7月に上演される「鬼一法眼三略巻 一條大蔵譚(きいちほうげんさんりゃくのまき いちじょうおおくらものがたり)」は、「鬼一法眼三略巻」という物語の一場面で、源義経にまつわる説話を題材にした物語に着想を得て作られています。人形浄瑠璃で初演されたのちに、すぐに歌舞伎でも上演されるようになった作品です。現代で例えると、漫画やアニメの人気作から実写映画化されて大ヒットした作品といったイメージが近いかもしれません。この、江戸時代から現代にまで残る人気の作品では、平清盛が権力を掌握して栄華を極める時代に、源氏の再興を志す人々の物語がドラマチックに描かれています。主人公の一條大蔵卿は、源氏の子孫でありながら源平の対立には全く無関心で道楽に明け暮れている男。しかしその本心は…。頼りない男から瞬時に凛々しい姿に豹変する瞬間が大きな見どころです。この意表をつくストーリー展開を、見た目にも効果的に演出します。「ぶっかえり」という演出手法が用いられるのですが、衣装が一瞬にして変わるという手品のような仕掛けです。
袖肩部分の縫い合わせ糸を黒衣(くろご=観客からは見えないという約束になっている舞台上で様々な補助を行う者)が一気に引き抜くことで、衣装の裏側が表に現れ様子がガラリと変えるしかけを「ぶっかえり」と言います。現代のアイドルのコンサートで行われる衣装の早替えを思い出しました。現代劇の舞台演出にも通じる技術のルーツもたくさんありそうです。

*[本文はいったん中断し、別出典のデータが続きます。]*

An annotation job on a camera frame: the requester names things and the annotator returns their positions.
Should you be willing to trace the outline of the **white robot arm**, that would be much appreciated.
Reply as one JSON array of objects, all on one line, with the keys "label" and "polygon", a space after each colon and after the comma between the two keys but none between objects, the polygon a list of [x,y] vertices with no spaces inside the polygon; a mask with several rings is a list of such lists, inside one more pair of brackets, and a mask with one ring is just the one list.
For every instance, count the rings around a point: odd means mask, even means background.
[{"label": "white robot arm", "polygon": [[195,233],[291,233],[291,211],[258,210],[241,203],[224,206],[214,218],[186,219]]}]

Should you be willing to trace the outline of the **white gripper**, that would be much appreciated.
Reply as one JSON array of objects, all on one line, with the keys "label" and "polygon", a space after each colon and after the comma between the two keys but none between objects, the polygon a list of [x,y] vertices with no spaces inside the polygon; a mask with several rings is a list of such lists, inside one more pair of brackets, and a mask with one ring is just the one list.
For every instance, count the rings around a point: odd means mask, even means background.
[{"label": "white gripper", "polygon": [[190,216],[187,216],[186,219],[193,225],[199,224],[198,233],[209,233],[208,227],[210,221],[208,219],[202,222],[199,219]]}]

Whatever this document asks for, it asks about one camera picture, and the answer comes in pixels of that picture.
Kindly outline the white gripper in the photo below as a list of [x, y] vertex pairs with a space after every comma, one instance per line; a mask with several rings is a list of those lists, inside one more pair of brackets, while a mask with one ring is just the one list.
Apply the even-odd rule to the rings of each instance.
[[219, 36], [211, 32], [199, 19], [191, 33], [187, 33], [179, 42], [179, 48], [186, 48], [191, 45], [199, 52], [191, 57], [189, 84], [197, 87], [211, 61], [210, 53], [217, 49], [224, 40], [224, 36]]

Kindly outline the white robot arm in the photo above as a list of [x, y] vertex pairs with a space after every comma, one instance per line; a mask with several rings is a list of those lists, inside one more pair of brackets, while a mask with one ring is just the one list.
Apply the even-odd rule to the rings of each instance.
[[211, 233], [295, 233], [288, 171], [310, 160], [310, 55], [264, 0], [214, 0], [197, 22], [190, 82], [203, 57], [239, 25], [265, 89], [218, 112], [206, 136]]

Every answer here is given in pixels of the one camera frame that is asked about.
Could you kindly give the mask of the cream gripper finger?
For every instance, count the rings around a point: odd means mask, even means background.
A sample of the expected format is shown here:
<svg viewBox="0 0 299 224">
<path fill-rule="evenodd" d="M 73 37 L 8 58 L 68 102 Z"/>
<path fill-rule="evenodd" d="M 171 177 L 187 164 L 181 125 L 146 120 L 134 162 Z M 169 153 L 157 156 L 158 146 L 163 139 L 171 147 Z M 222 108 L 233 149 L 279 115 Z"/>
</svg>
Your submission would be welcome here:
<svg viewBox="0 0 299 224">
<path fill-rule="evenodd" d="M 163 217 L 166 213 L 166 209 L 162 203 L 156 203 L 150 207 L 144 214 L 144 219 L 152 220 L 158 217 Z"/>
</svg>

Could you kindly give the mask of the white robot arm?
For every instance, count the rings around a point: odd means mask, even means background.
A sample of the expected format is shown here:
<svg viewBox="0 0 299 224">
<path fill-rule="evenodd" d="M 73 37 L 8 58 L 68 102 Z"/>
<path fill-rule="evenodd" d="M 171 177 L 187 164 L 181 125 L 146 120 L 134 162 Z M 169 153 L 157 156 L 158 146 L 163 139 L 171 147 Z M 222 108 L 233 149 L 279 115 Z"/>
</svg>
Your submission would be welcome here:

「時代の空気」に敏感であったり、新しい技術を使った演出は現代の歌舞伎にも多く登場します。今年3月に歌舞伎座で行われた「俳優祭」。多くの人気歌舞伎俳優が出演される公演ですが、上演中にはトレンドを意識した演出が多数ありました。尾上菊之助さんと市川海老蔵さんがピコ太郎氏のPPAPを彷彿とさせるお芝居をされたり、中村勘九郎さんが星野源さんの「恋ダンス」を歌舞伎風にアレンジして取り入れて花道を彩るなど、その時代を生きる人々が一緒に共有できる面白さが演出にあふれていました。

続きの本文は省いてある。